Edit: The "second moment method" you've stated is false, as shown for example by $P(X=1)=p$ and $P(X=0)=1-p$ with $p>1/2$. See this Wikipedia article for a discussion of the more complicated inequalities sometimes called the first or second moment methods.

But assuming I'm right that you're interested in the probabilistic method for existence proofs (which is hard to tell since you didn't give any context), it's not really the right question to ask. The first and second moment methods have names at all because they're frequently useful and easy to carry out. I don't know offhand of applications where you can't use those but can use a higher moment method. Instead one typically has to turn to more sophisticated tools. Check out "The Probabilistic Method" by Alon and Spencer for a taste of lots of those.

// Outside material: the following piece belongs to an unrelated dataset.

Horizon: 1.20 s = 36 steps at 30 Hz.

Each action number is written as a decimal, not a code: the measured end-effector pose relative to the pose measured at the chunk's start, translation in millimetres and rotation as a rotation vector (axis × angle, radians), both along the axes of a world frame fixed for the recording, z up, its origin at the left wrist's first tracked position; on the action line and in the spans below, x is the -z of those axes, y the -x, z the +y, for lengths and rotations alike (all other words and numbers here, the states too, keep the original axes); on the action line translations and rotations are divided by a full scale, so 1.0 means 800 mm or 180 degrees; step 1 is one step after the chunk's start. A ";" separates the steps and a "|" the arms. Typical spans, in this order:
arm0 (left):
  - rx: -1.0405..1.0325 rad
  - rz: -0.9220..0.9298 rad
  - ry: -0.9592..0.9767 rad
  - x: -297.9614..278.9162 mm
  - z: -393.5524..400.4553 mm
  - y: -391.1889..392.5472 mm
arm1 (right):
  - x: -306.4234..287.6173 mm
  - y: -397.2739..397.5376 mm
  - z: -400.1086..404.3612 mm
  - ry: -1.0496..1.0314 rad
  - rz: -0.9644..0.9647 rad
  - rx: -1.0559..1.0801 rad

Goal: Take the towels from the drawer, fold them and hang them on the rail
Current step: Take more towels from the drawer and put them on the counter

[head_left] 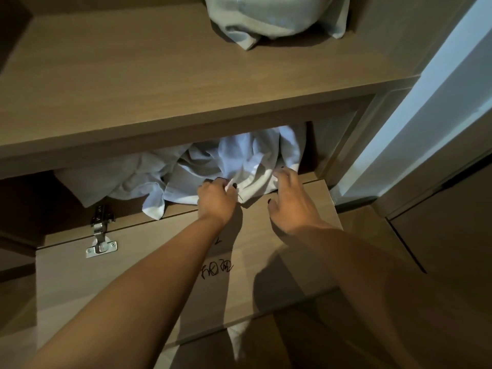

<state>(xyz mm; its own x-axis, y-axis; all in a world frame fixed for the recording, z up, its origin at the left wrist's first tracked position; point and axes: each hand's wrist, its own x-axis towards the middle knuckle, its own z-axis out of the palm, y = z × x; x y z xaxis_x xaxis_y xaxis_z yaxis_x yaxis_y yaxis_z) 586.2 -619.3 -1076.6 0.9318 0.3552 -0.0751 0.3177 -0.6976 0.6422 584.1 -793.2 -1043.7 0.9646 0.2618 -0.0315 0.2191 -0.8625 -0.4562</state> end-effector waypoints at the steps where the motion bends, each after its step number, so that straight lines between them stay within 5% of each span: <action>1: 0.0036 -0.0067 -0.0100 -0.001 0.006 -0.003 | 0.000 0.000 -0.001 0.0042 -0.0034 -0.0117; 9: 0.0691 -0.1437 0.0327 -0.057 0.038 0.039 | -0.018 -0.022 -0.005 -0.0164 -0.0469 -0.0015; 12: 0.0929 -0.1659 0.0847 -0.081 0.036 0.076 | -0.018 -0.020 -0.002 -0.0129 -0.0495 -0.0195; 17: 0.0420 -0.1863 0.2045 -0.102 0.022 0.109 | -0.021 -0.012 0.007 -0.0141 -0.0794 -0.0629; 22: -0.0532 -0.1548 0.2543 -0.109 0.027 0.114 | -0.029 -0.002 0.013 -0.0055 -0.0884 -0.0528; 26: -0.0409 -0.1050 0.2650 -0.105 0.037 0.116 | -0.037 -0.004 0.010 -0.0024 -0.0994 -0.0237; 32: 0.0113 0.1148 0.1508 -0.092 0.064 0.112 | -0.041 -0.001 0.019 -0.0247 -0.1023 -0.0094; 36: 0.0070 0.0829 0.0848 -0.086 0.069 0.114 | -0.036 0.004 0.029 -0.0040 -0.0932 -0.0523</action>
<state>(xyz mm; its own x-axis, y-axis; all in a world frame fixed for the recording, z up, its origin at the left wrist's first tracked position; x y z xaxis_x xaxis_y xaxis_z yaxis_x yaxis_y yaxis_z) 495.1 -563.8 -1007.5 0.8764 0.2713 -0.3979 0.4812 -0.5252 0.7018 581.2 -770.2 -1014.7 0.8771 0.4132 0.2450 0.4782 -0.7994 -0.3637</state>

Added: Okay, here's the answer to your revised question: $$P(\vert X - \mathbb{E}X \vert \ge (\mathbb{E}\vert X- \mathbb{E} X \vert^n)^{1/n} ) > 0,$$ and when $n$ is even you cannot replace $(\mathbb{E}\vert X- \mathbb{E} X \vert^n)^{1/n}$ with any larger quantity depending only on the first $n$ moments of $X$. To see the latter claim, let $Y=X-\mathbb{E}X$ and observe that knowledge of the first $n$ moments of $X$ is equivalent to knowledge of $\mathbb{E}X$ and the first $n$ moments of $Y$. My claim is that there is a random variable $Y$ with $\mathbb{E}Y=0$ such that $$P(Y^n > \mathbb{E} Y^n) = 0,$$ and indeed this is true if $P(Y=-1)=P(Y=1)=1/2$.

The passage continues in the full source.